- Try it -
Check each line of the material, and show the ones that include the word "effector".

- Information shown -

────────────────────────────────────────

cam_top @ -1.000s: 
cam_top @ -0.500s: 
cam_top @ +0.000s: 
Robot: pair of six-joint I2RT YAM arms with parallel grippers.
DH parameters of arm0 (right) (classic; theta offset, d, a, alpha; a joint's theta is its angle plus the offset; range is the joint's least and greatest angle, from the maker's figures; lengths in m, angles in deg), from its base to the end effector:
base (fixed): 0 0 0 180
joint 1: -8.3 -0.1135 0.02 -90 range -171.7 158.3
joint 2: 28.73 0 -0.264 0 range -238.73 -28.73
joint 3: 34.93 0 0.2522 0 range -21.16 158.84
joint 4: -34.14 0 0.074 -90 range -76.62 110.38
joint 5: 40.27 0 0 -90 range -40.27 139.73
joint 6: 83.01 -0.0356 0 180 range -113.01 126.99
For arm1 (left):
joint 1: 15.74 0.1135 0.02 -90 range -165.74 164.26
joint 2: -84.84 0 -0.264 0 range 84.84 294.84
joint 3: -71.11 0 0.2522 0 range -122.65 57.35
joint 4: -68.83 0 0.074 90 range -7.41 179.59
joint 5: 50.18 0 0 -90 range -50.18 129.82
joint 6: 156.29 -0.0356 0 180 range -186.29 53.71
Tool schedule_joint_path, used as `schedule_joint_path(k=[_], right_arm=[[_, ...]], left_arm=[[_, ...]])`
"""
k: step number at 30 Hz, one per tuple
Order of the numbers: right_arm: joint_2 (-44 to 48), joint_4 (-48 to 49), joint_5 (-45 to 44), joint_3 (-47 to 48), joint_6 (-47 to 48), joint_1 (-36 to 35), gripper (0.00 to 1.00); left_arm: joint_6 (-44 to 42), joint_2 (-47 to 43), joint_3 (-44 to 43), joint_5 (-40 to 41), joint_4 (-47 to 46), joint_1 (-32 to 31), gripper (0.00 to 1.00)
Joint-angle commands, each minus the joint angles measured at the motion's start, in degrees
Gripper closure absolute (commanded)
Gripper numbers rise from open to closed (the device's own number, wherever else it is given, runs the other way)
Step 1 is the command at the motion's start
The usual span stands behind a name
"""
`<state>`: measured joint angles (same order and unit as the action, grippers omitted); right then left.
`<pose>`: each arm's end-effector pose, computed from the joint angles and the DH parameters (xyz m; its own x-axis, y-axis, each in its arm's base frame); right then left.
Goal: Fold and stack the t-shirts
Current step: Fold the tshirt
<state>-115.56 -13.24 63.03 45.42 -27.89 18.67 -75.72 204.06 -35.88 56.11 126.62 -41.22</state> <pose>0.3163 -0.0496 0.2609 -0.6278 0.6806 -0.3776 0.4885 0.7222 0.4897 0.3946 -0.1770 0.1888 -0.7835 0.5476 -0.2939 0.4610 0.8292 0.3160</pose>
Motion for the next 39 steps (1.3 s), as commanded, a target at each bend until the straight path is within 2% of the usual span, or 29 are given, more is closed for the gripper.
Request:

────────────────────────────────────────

- Output of the exercise -
DH parameters of arm0 (right) (classic; theta offset, d, a, alpha; a joint's theta is its angle plus the offset; range is the joint's least and greatest angle, from the maker's figures; lengths in m, angles in deg), from its base to the end effector:
`<pose>`: each arm's end-effector pose, computed from the joint angles and the DH parameters (xyz m; its own x-axis, y-axis, each in its arm's base frame); right then left.

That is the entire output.